The branch main has been updated by mjg:

URL: 
https://cgit.FreeBSD.org/src/commit/?id=aeabf8d4b9727201648887f8aa7dd1930cf0e154

commit aeabf8d4b9727201648887f8aa7dd1930cf0e154
Author:     Mateusz Guzik <[email protected]>
AuthorDate: 2022-03-07 11:43:43 +0000
Commit:     Mateusz Guzik <[email protected]>
CommitDate: 2022-03-19 10:47:10 +0000

    nullfs: hash insertion without vnode lock upgrade
    
    Use the hash lock to serialize instead.
    
    This enables shared-locked ".." lookups.
    
    Reviewed by:    markj
    Tested by:      pho (previous version)
    Differential Revision:  https://reviews.freebsd.org/D34466
---
 sys/fs/nullfs/null_subr.c   | 114 ++++++++++++++++++++------------------------
 sys/fs/nullfs/null_vfsops.c |   2 +-
 2 files changed, 53 insertions(+), 63 deletions(-)

diff --git a/sys/fs/nullfs/null_subr.c b/sys/fs/nullfs/null_subr.c
index 6b422410b9ec..b2b6e6837b2d 100644
--- a/sys/fs/nullfs/null_subr.c
+++ b/sys/fs/nullfs/null_subr.c
@@ -65,7 +65,7 @@ static u_long null_hash_mask;
 static MALLOC_DEFINE(M_NULLFSHASH, "nullfs_hash", "NULLFS hash table");
 MALLOC_DEFINE(M_NULLFSNODE, "nullfs_node", "NULLFS vnode private part");
 
-static struct vnode * null_hashins(struct mount *, struct null_node *);
+static void null_hashins(struct mount *, struct null_node *);
 
 /*
  * Initialise cache headers
@@ -93,14 +93,15 @@ nullfs_uninit(struct vfsconf *vfsp)
  * Return a VREF'ed alias for lower vnode if already exists, else 0.

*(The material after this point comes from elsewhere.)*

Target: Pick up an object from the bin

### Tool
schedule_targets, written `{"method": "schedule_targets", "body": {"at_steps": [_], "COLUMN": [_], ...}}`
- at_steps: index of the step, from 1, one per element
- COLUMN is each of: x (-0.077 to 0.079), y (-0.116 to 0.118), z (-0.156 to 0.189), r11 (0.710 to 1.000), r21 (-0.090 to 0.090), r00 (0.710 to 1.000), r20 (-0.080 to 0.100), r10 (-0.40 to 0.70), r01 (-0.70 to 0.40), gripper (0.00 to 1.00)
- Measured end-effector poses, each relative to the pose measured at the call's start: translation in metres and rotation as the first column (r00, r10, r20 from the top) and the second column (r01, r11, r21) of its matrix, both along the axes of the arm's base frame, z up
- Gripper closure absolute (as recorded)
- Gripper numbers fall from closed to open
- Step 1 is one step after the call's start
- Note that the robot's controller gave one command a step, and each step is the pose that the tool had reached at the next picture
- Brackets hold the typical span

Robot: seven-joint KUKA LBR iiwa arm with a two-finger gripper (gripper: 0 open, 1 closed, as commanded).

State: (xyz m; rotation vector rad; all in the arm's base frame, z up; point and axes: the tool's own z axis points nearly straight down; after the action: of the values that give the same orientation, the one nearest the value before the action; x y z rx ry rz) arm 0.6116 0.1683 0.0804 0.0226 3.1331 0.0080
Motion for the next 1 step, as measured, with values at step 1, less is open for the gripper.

  * Lower vnode should be locked on entry and will be left locked on exit.
  */
-struct vnode *
-null_hashget(struct mount *mp, struct vnode *lowervp)
+static struct vnode *
+null_hashget_locked(struct mount *mp, struct vnode *lowervp)
 {
        struct null_node_hashhead *hd;
        struct null_node *a;
        struct vnode *vp;
 
        ASSERT_VOP_LOCKED(lowervp, "null_hashget");
+       rw_assert(&null_hash_lock, RA_LOCKED);
 
        /*
         * Find hash base, and then search the (two-way) linked
@@ -109,9 +110,6 @@ null_hashget(struct mount *mp, struct vnode *lowervp)

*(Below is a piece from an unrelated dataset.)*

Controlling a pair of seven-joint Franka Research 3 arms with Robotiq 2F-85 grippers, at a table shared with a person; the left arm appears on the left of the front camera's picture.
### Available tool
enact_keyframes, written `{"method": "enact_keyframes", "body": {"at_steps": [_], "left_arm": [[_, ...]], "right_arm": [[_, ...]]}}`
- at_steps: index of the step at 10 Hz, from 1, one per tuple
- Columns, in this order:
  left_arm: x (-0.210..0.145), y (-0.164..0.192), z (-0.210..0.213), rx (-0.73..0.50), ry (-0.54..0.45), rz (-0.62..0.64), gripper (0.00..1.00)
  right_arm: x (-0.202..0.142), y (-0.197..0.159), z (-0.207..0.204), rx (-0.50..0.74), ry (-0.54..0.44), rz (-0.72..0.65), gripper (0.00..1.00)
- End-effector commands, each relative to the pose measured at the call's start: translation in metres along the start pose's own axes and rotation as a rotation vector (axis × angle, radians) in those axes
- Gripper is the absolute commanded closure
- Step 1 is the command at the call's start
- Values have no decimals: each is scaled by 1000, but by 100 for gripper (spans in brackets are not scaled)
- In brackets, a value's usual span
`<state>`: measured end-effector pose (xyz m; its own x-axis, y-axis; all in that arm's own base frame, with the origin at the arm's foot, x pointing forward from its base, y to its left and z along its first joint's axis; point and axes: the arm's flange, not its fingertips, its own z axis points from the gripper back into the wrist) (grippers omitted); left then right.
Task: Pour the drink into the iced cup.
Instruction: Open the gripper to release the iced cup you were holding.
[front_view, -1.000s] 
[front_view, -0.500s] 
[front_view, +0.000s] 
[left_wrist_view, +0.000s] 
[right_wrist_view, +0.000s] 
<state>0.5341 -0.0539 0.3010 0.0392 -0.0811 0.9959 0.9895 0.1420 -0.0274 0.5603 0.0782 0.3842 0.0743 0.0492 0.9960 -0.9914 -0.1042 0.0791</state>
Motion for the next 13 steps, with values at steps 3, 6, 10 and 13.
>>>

         * reference count (but NOT the lower vnode's VREF counter).
         */
        hd = NULL_NHASH(lowervp);
-       if (LIST_EMPTY(hd))
-               return (NULLVP);
-       rw_rlock(&null_hash_lock);
        LIST_FOREACH(a, hd, null_hash) {
                if (a->null_lowervp == lowervp && NULLTOV(a)->v_mount == mp) {
                        /*
@@ -122,43 +120,50 @@ null_hashget(struct mount *mp, struct vnode *lowervp)

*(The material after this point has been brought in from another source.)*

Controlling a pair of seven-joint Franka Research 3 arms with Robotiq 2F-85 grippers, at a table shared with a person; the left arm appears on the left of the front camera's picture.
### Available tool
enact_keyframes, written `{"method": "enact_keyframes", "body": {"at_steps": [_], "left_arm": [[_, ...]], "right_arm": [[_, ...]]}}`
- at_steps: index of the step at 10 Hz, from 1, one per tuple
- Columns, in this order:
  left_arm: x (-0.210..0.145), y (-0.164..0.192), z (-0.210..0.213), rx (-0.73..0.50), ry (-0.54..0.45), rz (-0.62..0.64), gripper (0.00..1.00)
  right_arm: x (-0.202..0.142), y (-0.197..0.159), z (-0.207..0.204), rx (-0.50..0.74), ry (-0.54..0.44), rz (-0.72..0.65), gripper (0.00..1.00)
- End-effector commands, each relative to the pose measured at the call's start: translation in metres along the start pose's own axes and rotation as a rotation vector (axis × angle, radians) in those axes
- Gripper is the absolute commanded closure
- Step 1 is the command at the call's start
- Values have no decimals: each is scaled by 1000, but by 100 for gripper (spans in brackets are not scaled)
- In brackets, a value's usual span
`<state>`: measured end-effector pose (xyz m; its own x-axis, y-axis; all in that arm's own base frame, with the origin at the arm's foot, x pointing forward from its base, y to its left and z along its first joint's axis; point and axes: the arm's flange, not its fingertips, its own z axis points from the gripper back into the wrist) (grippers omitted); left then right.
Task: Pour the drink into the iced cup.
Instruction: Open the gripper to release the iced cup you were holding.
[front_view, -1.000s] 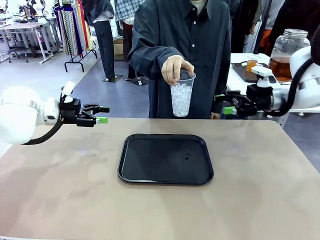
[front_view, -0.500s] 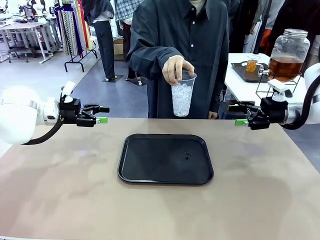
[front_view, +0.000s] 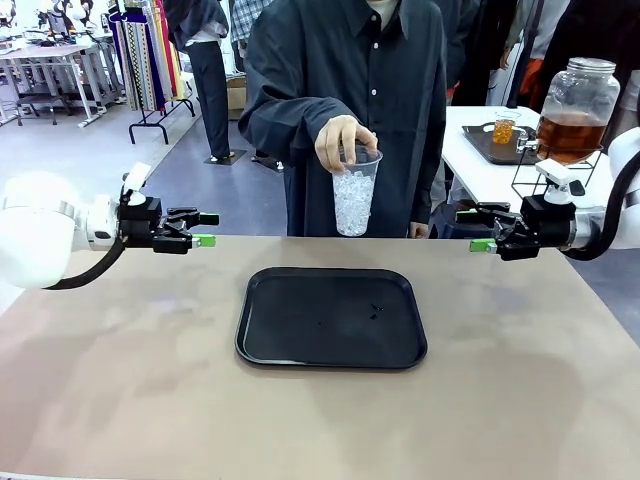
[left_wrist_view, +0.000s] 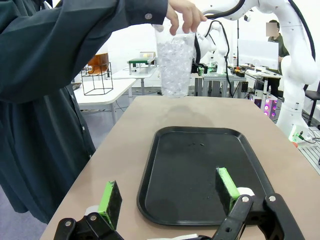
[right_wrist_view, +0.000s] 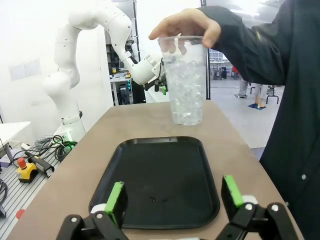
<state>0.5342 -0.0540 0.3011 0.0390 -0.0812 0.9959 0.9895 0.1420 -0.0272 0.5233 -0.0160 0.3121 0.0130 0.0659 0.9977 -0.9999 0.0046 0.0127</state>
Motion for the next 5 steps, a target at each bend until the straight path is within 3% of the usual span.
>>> {"method": "enact_keyframes", "body": {"at_steps": [1, 5], "left_arm": [[2, 1, 0, 2, -1, -4, 0], [2, 1, 0, 2, -1, -4, 0]], "right_arm": [[3, -1, -1, 8, 5, 1, 0], [3, -1, -1, 8, 5, 1, 0]]}}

                         */
                        vp = NULLTOV(a);
                        vref(vp);
-                       rw_runlock(&null_hash_lock);
                        return (vp);
                }
        }
-       rw_runlock(&null_hash_lock);
        return (NULLVP);
 }
 
-/*
- * Act like null_hashget, but add passed null_node to hash if no existing
- * node found.
- */
-static struct vnode *
+struct vnode *
+null_hashget(struct mount *mp, struct vnode *lowervp)
+{
+       struct null_node_hashhead *hd;
+       struct vnode *vp;
+
+       hd = NULL_NHASH(lowervp);
+       if (LIST_EMPTY(hd))
+               return (NULLVP);
+
+       rw_rlock(&null_hash_lock);
+       vp = null_hashget_locked(mp, lowervp);
+       rw_runlock(&null_hash_lock);
+
+       return (vp);
+}
+
+static void
 null_hashins(struct mount *mp, struct null_node *xp)
 {
        struct null_node_hashhead *hd;
+#ifdef INVARIANTS
        struct null_node *oxp;
-       struct vnode *ovp;
+#endif
+
+       rw_assert(&null_hash_lock, RA_WLOCKED);
 
        hd = NULL_NHASH(xp->null_lowervp);
-       rw_wlock(&null_hash_lock);
+#ifdef INVARIANTS
        LIST_FOREACH(oxp, hd, null_hash) {
                if (oxp->null_lowervp == xp->null_lowervp &&
                    NULLTOV(oxp)->v_mount == mp) {
-                       /*
-                        * See null_hashget for a description of this
-                        * operation.
-                        */
-                       ovp = NULLTOV(oxp);
-                       vref(ovp);
-                       rw_wunlock(&null_hash_lock);
-                       return (ovp);
+                       VNASSERT(0, NULLTOV(oxp),
+                           ("vnode already in hash"));
                }
        }
+#endif
        LIST_INSERT_HEAD(hd, xp, null_hash);
-       rw_wunlock(&null_hash_lock);
-       return (NULLVP);
 }
 
 static void
@@ -201,19 +206,6 @@ null_nodeget(struct mount *mp, struct vnode *lowervp, 
struct vnode **vpp)
                return (0);
        }
 
-       /*
-        * The insmntque1() call below requires the exclusive lock on
-        * the nullfs vnode.  Upgrade the lock now if hash failed to
-        * provide ready to use vnode.
-        */
-       if (VOP_ISLOCKED(lowervp) != LK_EXCLUSIVE) {
-               vn_lock(lowervp, LK_UPGRADE | LK_RETRY);
-               if (VN_IS_DOOMED(lowervp)) {
-                       vput(lowervp);
-                       return (ENOENT);
-               }
-       }
-
        /*
         * We do not serialize vnode creation, instead we will check for
         * duplicates later, when adding new vnode to hash.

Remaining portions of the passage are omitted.